GCRD leaders have complained that critics have zeroed in on their Point #9 (which criticizes the growth of denominational bureaucracy and calls for reorganization at all levels to “streamline”), but other than #9, which elements of the GCRD would anyone actually disagree with? Is it irrelevant that the GCRD's most practical call for specific change is focused on denominational structures, not the local church?
If the GCRD really is directed at the churches, not the denomination, what exactly is the challenge it poses to the churches? In what way do they need to change?
Is there any point in the GCRD that a church member would say does not already characterize their church?
If we believe these points already describe our church, how does affirming them ignite a “Great Commission Resurgence” (GCR)? Did the “Conservative Resurgence” happen because everyone in the SBC affirmed a high view of Scripture? Did the Protestant Reformation happen because Martin Luther posted 95 Points of Agreement on the church door?
When a church readily affirms the elements of the GCRD but does not live them out in practice, what do you do next to spark a GCR?
We also were put off by the original tone of the GCRD as put out first by Dr. Danny Akin and then by Rev. Johnny Hunt. The language was sharply critical of denominational agencies without offering any documentation for the assertion about bureaucracy. We have addressed that above.
We were even more concerned, however, by the tone Rev. Hunt struck in his subsequent media interviews. It seemed to us that it was arrogant for him to lecture denominational leaders about speaking down to pastors and churches. He declared that “the church is king” and said that when churches speak to the denomination, they speak as kings to princes. The point is that denominational leaders should listen and cooperate, not presume to give directions.
That is all well and good. In Southern Baptist polity, churches are indeed king. But someone may need to point out to Rev. Hunt that the SBC therefore has more than 40,000 kings, not one, two, or twenty. It also ought to be noted that it is therefore the churches that are king, not the pastors. A pastor may not appreciate a denominational leader speaking down to him, and that's understandable. But does the fact that the church is king justify a pastor speaking down to a denominational leader?

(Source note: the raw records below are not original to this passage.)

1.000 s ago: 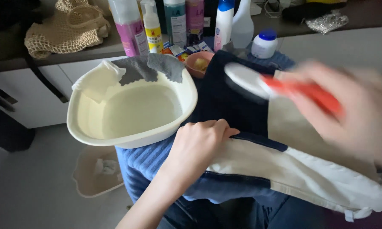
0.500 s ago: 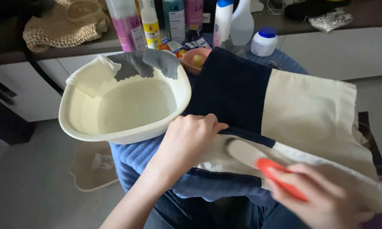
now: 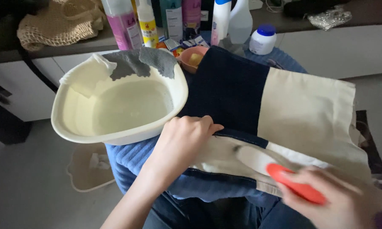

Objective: Using a small brush and cleaning solution to scrub a fabric tote bag.

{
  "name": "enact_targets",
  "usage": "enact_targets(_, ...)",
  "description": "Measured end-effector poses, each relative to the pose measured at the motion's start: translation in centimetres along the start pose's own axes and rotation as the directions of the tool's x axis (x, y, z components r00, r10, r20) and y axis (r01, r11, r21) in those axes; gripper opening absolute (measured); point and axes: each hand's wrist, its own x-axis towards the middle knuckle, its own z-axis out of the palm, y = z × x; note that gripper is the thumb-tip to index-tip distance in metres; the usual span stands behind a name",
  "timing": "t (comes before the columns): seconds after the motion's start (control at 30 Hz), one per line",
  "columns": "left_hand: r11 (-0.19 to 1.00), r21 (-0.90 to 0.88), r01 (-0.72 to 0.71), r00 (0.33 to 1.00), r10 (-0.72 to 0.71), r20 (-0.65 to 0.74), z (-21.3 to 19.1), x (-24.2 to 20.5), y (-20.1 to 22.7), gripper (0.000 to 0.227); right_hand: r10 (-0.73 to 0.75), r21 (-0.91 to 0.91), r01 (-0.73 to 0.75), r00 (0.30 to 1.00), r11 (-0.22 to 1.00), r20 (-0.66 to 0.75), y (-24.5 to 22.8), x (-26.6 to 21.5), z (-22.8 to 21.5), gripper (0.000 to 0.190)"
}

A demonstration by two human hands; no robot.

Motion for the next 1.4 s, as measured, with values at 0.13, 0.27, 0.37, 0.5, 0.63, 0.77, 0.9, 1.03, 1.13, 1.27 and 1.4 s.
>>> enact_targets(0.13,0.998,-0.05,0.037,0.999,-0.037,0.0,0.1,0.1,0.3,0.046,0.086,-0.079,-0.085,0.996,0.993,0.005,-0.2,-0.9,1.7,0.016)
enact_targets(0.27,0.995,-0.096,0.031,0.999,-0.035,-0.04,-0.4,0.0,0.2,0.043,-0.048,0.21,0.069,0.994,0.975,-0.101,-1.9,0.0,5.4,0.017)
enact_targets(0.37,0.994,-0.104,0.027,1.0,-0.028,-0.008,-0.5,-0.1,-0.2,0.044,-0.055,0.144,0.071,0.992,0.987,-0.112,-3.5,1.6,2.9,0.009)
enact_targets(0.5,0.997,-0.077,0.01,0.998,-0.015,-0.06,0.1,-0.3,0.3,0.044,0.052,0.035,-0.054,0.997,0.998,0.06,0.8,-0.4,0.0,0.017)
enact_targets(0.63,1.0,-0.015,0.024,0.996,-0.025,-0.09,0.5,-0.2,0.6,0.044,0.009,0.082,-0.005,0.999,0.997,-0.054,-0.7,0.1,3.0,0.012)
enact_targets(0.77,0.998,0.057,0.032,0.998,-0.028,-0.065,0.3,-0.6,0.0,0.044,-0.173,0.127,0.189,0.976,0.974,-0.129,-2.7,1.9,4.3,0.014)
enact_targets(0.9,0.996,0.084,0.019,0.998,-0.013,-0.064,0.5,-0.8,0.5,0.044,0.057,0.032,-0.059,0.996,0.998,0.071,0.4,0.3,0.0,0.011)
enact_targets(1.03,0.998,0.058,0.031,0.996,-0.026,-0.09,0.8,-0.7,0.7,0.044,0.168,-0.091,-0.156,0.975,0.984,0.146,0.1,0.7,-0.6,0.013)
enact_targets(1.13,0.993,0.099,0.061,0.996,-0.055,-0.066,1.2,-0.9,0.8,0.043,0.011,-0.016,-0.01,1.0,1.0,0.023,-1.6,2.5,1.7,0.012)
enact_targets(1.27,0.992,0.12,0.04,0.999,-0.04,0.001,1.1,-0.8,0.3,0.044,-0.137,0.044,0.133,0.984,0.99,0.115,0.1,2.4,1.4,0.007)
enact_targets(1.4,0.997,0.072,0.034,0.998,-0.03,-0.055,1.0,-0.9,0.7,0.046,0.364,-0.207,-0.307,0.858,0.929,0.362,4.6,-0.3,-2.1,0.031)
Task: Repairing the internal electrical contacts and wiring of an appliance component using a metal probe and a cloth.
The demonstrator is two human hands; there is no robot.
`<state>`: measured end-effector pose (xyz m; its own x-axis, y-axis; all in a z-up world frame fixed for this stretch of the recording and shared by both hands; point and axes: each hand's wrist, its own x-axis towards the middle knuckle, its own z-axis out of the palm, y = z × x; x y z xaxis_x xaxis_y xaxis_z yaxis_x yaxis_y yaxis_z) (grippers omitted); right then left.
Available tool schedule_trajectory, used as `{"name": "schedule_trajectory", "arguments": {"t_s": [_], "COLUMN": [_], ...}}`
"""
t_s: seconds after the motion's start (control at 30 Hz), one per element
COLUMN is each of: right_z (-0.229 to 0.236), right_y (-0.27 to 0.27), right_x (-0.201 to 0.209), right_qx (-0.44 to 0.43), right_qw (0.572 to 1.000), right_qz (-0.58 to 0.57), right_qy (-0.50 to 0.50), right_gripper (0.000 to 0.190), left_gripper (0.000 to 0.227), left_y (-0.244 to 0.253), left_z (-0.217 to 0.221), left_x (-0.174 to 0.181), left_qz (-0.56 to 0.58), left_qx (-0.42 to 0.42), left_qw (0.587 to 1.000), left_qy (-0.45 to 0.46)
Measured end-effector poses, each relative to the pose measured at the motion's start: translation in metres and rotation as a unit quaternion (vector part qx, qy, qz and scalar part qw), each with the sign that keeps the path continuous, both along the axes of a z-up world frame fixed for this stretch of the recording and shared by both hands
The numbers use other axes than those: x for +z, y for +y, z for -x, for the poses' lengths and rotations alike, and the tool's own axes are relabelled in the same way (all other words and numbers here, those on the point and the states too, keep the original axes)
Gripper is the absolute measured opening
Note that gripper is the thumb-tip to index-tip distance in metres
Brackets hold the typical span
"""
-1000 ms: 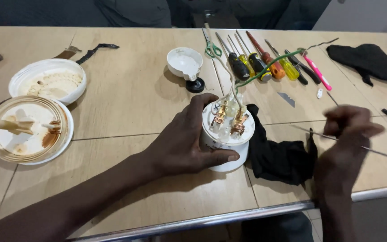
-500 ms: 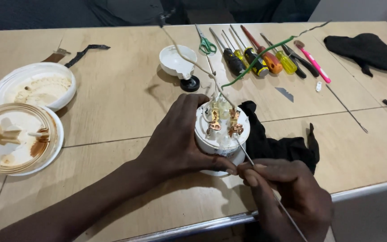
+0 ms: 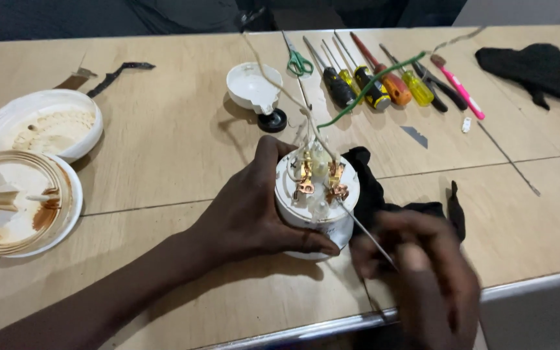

Some of the SBC’s leaders have asserted that if a GCR is going to happen, it will require the partnership of all people at all levels of the denomination. How can a spirit of partnership prevail if a pastor speaks to convention leaders the way a king would speak to princes?
We also are curious about another polity issue. Southern Baptists say they are not connectional. That means no level of denominational organization has authority over any church or over other levels of organization. The churches directly control each of the levels of organization with which they choose to relate.
That being said, on what basis would a national SBC task force presume even to discuss -- much less make recommendations about -- Southern Baptist reorganization at state and local levels? If the churches are king, would not they take up those discussions themselves in the appropriate venues? Is it not a little ironic that a local church leader who diminishes the role of national agencies would then call for a national task force to tell state and local leaders how to reorganize their affairs?
I doubt any of the big shots who run the big churches and big agencies of the Southern Baptist Convention have any interest in what nobodies have to say. But it seems to us nobodies that a group of people who claim they want to spark renewed passion for the Great Commission are going about it more like a bunch of religious bureaucrats than a band of passionate followers of Jesus Christ.